Spark Google Analytics Library

A library for querying Google Analytics data with Apache Spark, for Spark SQL and DataFrames.

Build Status

Requirements

This library requires Spark 1.4+

Linking

You can link against this library in your program at the following coordinates:

Scala 2.10

groupId: com.crealytics
artifactId: spark-google-analytics_2.10
version: 1.1.2

Scala 2.11

groupId: com.crealytics
artifactId: spark-google-analytics_2.11
version: 1.1.2

Using with Spark shell

This package can be added to Spark using the --packages command line option. For example, to include it when starting the spark shell:

Spark compiled with Scala 2.11

$SPARK_HOME/bin/spark-shell --packages com.crealytics:spark-google-analytics_2.11:1.1.2

Spark compiled with Scala 2.10

$SPARK_HOME/bin/spark-shell --packages com.crealytics:spark-google-analytics_2.10:1.1.2

Features

This package allows querying Google Analytics reports as Spark DataFrames.
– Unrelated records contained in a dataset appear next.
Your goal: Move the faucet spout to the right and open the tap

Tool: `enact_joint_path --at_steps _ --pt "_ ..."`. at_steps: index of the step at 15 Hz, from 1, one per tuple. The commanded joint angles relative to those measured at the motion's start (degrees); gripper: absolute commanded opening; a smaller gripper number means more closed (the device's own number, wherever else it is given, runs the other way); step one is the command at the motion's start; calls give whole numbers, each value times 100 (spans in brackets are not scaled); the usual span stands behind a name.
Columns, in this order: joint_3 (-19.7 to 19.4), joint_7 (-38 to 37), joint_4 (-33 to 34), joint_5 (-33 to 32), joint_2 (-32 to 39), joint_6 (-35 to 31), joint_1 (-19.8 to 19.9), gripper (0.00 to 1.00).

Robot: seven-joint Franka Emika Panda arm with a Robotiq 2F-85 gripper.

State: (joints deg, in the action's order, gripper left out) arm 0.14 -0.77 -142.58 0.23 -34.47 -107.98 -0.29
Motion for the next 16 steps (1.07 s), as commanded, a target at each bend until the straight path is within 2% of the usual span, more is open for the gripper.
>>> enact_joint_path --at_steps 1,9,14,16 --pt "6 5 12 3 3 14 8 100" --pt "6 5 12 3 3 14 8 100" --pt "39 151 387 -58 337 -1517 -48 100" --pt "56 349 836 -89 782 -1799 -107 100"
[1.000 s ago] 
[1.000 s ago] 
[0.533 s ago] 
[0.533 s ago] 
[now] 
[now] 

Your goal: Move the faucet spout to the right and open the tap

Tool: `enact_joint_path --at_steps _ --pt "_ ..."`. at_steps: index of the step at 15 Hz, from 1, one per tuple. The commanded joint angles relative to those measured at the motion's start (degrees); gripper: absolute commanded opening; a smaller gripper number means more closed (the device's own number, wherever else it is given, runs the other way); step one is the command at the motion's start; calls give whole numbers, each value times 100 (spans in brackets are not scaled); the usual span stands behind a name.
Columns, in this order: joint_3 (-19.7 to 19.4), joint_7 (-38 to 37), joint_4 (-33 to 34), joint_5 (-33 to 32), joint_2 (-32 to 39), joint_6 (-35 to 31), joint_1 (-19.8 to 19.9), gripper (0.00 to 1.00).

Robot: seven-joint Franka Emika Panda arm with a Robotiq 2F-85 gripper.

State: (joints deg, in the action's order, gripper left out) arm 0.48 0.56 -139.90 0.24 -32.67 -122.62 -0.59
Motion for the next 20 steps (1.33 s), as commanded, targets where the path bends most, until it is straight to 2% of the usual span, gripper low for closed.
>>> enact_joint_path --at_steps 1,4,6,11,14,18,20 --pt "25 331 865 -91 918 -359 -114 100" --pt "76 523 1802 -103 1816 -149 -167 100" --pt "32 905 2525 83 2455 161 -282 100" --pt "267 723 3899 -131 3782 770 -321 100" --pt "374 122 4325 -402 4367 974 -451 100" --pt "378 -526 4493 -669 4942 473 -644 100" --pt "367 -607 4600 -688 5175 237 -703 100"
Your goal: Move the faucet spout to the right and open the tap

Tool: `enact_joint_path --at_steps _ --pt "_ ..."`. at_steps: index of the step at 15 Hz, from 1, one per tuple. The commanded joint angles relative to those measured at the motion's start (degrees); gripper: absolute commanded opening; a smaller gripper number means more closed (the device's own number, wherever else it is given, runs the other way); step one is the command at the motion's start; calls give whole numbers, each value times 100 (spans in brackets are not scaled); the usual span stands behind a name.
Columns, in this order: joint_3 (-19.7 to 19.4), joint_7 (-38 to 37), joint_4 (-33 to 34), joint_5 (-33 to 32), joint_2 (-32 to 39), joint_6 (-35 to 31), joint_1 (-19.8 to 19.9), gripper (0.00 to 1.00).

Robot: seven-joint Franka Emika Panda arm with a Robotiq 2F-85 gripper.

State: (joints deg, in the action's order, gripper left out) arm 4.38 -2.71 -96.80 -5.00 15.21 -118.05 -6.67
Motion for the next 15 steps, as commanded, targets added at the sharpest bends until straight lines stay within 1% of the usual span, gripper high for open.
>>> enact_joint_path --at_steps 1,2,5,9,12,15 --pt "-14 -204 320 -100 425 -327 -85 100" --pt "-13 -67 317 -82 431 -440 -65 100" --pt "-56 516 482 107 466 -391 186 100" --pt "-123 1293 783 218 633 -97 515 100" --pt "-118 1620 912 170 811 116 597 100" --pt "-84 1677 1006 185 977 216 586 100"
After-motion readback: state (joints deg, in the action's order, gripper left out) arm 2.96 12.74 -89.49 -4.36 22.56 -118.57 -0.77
The API accepts several options (see the Google Analytics developer docs for details):

Scala API

Spark 1.4+:

import org.apache.spark.sql.SQLContext

Option 1 : Authentication with Service Account ID and P12 Key File

val sqlContext = new SQLContext(sc)
val df = sqlContext.read
    .format("com.crealytics.google.analytics")
    .option("serviceAccountId", "[email protected]")
    .option("keyFileLocation", "the_key_file.p12")
    .option("ids", "ga:12345678")
    .option("startDate", "7daysAgo")
    .option("endDate", "yesterday")
    .option("queryIndividualDays", "true")
    .option("calculatedMetrics", "averageEngagement")
    .load()

// You need select the date column if using queryIndividualDays
df.select("date", "browser", "city", "users", "calcMetric_averageEngagement").show()

OR

Option 2 : Authentication with Client ID, Client Secret and Refresh Token

val sqlContext = new SQLContext(sc)
val df = sqlContext.read
    .format("com.crealytics.google.analytics")
    .option("clientId", "XXXXXXXX-xyxyxxxxyxyxxxxxyyyx.apps.googleusercontent.com")
    .option("clientSecret", "73xxYxyxy-XXXYZZx-xZ_Z")
    .option("refreshToken", "1/ezzzxZYzxxyyXYXzyyXXYYyxxxxyyyyxxxy")
    .option("ids", "ga:12345678")
    .option("startDate", "7daysAgo")
    .option("endDate", "yesterday")
    .option("queryIndividualDays", "true")
    .option("calculatedMetrics", "averageEngagement")
    .load()

// You need select the date column if using queryIndividualDays
df.select("date", "browser", "city", "users", "calcMetric_averageEngagement").show()

Building From Source

This library is built with SBT, which is automatically downloaded by the included shell script. To build a JAR file simply run sbt/sbt package from the project root. The build configuration includes support for both Scala 2.10 and 2.11.